Britain has been exporting lethal weaponry to the Saudis for decades, and we too looked the other way as it became clear that most of the 9/11 hijackers were from that country. But the scale of corruption, and its apparent influence on Government decision making, that has been unearthed recently should worry anyone concerned at the terrorist threat - especially as the Saudis appear to have threatened more of it.
As the Guardian reported in 2008, “Saudi Arabia's rulers threatened to make it easier for terrorists to attack London unless corruption investigations into their arms deals were halted, according to court documents … Previously secret files describe how investigators were told they faced ‘another 7/7’ and the loss of ‘British lives on British streets’ if they pressed on with … inquiries and the Saudis carried out their threat to cut off intelligence”.
That is nailed on interference in our internal affairs. Today the Guardian is back on the subject: “Jeremy Corbyn and Tim Farron have challenged Theresa May over a long-delayed inquiry into foreign funding and support of jihadi groups in the UK, after the Home Office suggested the investigation may not be published … The inquiry into revenue streams for extremist groups was commissioned by David Cameron when he was prime minister and is thought to focus on Saudi Arabia”. And it gets worse.

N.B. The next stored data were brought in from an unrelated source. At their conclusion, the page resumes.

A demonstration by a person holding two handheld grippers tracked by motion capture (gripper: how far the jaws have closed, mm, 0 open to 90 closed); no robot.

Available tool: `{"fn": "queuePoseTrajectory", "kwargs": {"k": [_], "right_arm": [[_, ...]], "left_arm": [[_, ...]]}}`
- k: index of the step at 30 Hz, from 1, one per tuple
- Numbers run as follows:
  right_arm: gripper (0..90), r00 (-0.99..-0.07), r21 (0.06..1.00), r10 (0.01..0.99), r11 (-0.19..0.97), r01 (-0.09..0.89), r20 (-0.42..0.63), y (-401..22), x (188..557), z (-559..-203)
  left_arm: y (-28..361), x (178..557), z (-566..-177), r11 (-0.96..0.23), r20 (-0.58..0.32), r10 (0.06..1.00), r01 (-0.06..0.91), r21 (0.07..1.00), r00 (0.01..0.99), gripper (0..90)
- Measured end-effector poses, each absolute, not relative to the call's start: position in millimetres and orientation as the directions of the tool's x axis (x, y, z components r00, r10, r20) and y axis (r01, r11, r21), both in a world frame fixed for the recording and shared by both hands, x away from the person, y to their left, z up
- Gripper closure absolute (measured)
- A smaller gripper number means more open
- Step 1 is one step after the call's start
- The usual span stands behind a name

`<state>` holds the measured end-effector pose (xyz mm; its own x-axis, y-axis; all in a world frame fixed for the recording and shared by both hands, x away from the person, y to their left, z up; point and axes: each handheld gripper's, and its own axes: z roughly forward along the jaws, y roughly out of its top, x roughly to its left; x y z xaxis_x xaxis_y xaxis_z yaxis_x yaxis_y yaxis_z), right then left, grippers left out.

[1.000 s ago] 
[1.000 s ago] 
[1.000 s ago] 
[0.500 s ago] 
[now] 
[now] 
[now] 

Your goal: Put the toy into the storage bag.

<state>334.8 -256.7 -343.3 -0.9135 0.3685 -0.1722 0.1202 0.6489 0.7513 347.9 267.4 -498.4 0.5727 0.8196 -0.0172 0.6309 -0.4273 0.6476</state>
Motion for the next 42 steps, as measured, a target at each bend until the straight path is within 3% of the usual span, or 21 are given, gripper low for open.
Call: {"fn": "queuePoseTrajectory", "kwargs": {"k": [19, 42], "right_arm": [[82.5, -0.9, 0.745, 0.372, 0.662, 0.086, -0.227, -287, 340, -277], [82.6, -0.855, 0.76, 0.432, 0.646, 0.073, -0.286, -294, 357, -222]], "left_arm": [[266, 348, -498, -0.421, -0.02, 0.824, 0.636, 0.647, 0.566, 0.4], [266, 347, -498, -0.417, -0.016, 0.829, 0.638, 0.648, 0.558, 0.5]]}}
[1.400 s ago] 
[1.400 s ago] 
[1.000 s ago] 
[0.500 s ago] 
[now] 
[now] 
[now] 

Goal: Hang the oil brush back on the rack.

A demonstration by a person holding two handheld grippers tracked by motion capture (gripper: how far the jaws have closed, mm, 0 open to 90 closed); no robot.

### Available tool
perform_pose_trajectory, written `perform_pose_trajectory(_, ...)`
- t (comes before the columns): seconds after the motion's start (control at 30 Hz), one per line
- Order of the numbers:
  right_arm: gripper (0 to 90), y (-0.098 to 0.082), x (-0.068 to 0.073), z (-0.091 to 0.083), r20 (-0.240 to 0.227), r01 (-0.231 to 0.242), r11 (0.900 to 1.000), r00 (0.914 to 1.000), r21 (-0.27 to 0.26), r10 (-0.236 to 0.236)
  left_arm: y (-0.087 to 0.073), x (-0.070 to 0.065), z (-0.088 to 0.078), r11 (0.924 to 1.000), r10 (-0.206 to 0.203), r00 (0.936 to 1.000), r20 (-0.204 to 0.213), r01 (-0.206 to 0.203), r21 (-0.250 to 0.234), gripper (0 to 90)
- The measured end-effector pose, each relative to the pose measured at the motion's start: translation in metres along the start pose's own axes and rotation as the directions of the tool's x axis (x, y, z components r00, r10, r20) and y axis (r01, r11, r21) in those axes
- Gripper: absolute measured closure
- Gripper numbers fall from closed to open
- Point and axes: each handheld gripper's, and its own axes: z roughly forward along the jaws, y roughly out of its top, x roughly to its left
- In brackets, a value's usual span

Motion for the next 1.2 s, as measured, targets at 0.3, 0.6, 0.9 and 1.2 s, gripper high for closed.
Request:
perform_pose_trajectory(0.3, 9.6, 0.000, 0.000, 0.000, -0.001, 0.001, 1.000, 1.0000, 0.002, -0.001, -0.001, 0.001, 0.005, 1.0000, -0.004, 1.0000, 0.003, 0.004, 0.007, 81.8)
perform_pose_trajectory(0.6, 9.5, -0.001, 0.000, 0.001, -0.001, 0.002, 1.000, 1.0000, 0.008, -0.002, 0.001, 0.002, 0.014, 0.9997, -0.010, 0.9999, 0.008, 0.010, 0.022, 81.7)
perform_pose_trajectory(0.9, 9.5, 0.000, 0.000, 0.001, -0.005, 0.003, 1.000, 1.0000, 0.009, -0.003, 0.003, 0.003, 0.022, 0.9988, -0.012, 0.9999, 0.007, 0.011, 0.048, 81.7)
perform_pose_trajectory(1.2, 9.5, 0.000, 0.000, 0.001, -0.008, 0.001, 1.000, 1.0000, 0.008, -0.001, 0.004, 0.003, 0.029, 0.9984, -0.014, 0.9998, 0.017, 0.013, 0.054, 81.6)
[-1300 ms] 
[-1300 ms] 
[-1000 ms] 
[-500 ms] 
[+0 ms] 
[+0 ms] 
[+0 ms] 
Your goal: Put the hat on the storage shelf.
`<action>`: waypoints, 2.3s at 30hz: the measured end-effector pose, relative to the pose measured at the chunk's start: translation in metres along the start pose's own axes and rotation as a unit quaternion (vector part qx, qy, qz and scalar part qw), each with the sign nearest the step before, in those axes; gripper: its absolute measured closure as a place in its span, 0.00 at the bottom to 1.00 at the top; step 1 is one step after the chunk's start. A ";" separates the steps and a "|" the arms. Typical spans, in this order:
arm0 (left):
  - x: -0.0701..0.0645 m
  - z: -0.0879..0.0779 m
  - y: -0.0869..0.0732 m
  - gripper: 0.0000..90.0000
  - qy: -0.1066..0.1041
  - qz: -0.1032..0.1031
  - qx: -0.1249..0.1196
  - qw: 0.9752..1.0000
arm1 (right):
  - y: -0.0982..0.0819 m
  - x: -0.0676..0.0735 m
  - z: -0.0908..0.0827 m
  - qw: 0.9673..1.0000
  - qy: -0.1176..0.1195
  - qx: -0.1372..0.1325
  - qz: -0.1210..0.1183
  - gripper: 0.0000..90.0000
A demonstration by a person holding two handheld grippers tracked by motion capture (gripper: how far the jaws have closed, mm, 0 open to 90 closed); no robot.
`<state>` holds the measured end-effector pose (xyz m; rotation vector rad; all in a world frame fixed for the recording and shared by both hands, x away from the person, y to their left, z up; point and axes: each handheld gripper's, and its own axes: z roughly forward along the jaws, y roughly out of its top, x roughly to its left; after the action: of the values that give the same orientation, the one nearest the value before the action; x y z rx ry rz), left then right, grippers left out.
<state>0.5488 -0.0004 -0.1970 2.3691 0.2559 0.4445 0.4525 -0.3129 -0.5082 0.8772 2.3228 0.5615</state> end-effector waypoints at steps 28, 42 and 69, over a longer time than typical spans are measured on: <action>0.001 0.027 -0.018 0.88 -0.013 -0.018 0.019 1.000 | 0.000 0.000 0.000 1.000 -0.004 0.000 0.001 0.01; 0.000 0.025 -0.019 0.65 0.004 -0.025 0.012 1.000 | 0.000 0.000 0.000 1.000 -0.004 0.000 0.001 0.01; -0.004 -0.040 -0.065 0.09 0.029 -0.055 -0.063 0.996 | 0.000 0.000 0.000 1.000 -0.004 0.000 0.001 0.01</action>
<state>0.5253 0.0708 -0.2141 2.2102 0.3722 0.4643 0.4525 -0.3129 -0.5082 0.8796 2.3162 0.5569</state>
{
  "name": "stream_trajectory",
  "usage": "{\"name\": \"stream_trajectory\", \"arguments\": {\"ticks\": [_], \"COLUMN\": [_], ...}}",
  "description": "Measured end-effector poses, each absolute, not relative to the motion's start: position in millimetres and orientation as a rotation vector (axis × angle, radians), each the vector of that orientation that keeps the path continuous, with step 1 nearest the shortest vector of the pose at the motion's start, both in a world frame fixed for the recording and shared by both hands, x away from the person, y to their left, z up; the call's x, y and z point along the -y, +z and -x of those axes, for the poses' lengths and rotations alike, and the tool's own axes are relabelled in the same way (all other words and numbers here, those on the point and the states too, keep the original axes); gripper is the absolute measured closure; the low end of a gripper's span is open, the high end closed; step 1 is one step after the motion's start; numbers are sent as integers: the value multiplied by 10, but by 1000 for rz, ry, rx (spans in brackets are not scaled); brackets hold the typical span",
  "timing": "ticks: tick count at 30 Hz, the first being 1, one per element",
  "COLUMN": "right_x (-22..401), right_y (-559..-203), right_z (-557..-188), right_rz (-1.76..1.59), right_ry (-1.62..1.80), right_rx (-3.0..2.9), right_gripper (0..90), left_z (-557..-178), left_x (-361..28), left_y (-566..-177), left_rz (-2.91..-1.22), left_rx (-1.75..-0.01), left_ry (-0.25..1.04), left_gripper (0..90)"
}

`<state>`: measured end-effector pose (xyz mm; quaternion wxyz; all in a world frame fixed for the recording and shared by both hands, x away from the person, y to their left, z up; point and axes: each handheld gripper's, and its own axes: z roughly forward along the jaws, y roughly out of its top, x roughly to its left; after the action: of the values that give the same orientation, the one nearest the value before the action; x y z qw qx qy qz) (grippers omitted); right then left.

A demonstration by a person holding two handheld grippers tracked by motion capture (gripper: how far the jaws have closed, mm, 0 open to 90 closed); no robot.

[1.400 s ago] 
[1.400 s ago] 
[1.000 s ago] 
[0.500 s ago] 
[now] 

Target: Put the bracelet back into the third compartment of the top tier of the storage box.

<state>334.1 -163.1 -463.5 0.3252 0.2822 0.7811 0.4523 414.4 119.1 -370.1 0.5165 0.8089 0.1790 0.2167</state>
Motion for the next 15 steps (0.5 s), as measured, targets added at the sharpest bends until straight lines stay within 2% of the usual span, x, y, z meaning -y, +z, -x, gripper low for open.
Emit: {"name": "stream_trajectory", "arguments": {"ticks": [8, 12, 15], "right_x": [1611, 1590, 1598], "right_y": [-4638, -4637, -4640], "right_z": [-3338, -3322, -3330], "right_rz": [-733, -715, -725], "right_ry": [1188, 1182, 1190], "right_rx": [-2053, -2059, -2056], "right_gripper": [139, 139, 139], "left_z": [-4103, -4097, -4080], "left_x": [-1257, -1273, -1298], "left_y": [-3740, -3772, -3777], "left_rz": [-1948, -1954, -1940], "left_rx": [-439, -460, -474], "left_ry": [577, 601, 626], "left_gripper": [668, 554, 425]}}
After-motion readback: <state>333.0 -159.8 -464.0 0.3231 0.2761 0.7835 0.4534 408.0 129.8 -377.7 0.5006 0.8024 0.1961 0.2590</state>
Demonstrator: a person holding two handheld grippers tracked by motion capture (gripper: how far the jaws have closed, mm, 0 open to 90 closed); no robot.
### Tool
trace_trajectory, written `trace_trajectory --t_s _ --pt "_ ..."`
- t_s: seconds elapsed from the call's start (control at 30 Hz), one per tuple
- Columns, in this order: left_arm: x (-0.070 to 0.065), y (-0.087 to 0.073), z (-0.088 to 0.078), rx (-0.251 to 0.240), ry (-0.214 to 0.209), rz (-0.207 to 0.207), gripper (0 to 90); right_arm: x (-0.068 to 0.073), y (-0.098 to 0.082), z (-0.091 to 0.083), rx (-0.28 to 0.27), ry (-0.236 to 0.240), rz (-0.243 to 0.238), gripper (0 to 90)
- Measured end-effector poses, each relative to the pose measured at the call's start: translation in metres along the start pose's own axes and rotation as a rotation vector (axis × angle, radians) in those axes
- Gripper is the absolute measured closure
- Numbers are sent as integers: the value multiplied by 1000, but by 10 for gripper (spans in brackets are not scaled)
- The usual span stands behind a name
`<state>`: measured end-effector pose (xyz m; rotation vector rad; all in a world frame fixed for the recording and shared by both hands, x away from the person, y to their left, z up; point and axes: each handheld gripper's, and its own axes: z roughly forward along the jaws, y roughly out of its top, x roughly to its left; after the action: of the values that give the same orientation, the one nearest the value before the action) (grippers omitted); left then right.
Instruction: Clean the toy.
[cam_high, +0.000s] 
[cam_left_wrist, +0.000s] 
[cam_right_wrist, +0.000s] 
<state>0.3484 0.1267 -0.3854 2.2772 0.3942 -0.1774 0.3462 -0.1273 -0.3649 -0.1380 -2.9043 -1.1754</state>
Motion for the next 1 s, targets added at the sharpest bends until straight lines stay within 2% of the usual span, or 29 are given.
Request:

The Intercept suggests a good reason for the Tories’ inability to say boo to the Saudis: “Conservative Government officials and members of Parliament were lavished with money by the oil-rich Saudi government with gifts, travel expenses, and consulting fees”. Lee Fang’s article delves into the specifics. And it makes for revealing reading.
“Philip Hammond, now the Chancellor of the Exchequer who has come under fire for defending a mass execution in Saudi Arabia that included a nonviolent government critic, accepted a watch from the Saudi ambassador worth £1,950 ($2,514) … Tory MP Charlotte Leslie … received a food basket from the Saudi Embassy with an estimated value of £500 ($644) … The Saudi Arabian government has also picked up the tab for four expense-paid junkets taken by Tory lawmakers to visit the kingdom since the Yemen war began”.
There was more: “Tory Rehman Chishti, one of the participants in a Saudi junket last year, was also paid £2,000 ($2,579) per month as an adviser to the King Faisal Center for Research and Islamic Studies, a state-backed think tank in Saudi Arabia”.
By cosying up to the Saudis, Theresa May is the terrorists’ friend. That’s not good enough.